En interdisant l’exposition de Larry Clark aux moins de 18 ans, que prétendez vous faire ? Donner raison à cette loi que vous prétendez dénoncer ? Faire mieux que la Mouette qui prétend protéger les enfants, que l’Agrif qui prétend protéger les catholiques, ou que Promouvoir qui défend l’identité française ?

Ces articles de loi que vous appliquez aujourd’hui aveuglément constituent en délit la diffusion à des mineurs de messages pornographiques. Ainsi, vous osez désigner comme pornographiques des images qui représentent la sexualité de jeunes gens, commettant un contresens sur les oeuvres que vous avez pourtant décidé de montrer. En ravalant Larry Clark au rang de vulgaire pornographe, vous desservez l’artiste que vous exposez, et déniez au public le droit de se faire sa propre opinion sur les oeuvres. Plus précisément, vous excluez les adolescents de toute possibilité d’approche de photographies qui explorent des territoires, souvent difficiles, qui les concernent directement. Vous jugez en lieu et place des citoyens, ce qui est l’attitude contestable de tous les censeurs.

Cette loi que vous utilisez comme prétexte est une loi pénale : vous l’avez transformée, ce qui est le rêve de tous les réactionnaires, en loi de censure préalable. Permettez-nous de vous rappeler que les poursuites pénales contre l’exposition Présumés Innocents à Bordeaux n’ont pas empêché son bon déroulement, et que cette exposition a eu lieu sans censure du maire Alain Juppé.

Vous venez donc de commettre, Monsieur le Maire, Monsieur le directeur du Musée d’art moderne de la Ville de Paris, une double faute politique : censurer, et travestir la réalité pour vous justifier. Vous comprendrez que nous rendions cette lettre publique.

Agnès Tricoire, avocate spécialisée en propriété intellectuelle et responsable de l’Observatoire de la liberté de création, rappelle que l’article 227-24 ne concerne nullement les expositions mais a été conçu pour lutter contre les images pédophiles qui circulent, notamment sur Internet.
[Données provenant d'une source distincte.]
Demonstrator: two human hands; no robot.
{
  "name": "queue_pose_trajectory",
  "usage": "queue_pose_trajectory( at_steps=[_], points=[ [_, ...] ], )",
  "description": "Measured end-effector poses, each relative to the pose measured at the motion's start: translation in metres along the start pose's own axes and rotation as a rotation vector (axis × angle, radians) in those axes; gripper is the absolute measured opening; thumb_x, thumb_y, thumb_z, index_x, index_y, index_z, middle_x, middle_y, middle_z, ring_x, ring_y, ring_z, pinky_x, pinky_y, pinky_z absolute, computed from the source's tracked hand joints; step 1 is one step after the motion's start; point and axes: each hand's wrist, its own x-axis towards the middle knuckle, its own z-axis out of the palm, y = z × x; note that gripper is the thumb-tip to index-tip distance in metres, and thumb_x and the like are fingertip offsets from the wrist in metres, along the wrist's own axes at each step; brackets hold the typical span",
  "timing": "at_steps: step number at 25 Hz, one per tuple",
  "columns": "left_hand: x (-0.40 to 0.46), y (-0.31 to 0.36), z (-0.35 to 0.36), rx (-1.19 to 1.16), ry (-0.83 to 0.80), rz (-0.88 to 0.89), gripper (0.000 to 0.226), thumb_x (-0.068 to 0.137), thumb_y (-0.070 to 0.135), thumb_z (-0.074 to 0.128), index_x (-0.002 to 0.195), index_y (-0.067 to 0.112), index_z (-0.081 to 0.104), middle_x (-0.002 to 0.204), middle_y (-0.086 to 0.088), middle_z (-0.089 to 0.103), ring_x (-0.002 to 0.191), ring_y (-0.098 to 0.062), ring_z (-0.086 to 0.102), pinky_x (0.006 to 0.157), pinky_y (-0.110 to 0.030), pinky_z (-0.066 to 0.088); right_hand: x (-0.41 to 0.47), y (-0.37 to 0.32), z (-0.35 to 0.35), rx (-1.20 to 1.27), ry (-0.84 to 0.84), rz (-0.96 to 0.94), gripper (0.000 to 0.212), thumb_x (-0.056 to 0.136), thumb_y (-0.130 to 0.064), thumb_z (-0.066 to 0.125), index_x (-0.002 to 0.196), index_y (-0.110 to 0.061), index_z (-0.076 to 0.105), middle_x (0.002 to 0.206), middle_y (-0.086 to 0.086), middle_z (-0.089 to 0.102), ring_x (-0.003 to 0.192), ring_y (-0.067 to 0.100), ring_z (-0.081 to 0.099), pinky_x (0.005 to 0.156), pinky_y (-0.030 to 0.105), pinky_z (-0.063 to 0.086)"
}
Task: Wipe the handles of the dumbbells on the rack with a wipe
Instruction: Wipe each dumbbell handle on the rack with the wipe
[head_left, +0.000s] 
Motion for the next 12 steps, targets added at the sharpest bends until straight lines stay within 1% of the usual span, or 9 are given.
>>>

Quant à la question de savoir si on peut parler de pornographie ou de pédophilie à propos de l’oeuvre de Larry Clark, Agnès Tricoire s’insurge : « C’est scandaleux ! Larry Clark n’est pas un pornographe. C’est quelqu’un qui, dans son oeuvre, évoque les relations sexuelles. Il faut arrêter de tout confondre. Quant à parler de pédophilie, c’est monstrueux. La pédophilie, c’est le fait d’avoir des pratiques sexuelles sur un enfant non consentant. La représentation de la sexualité entre adolescents n’a strictement rien à voir avec la pédophilie. Ceux qui censurent ces oeuvres portent sur elles le regard des pervers. On ne peut pas considérer que le public est pervers. » [2]

Notes

[1Le Monde des 3-4 octobre 2010.

[2« Les clés pour comprendre la polémique sur l’expo Larry Clark », par Ornella Lamberti, LExpress.fr, le 8 septembre 2010.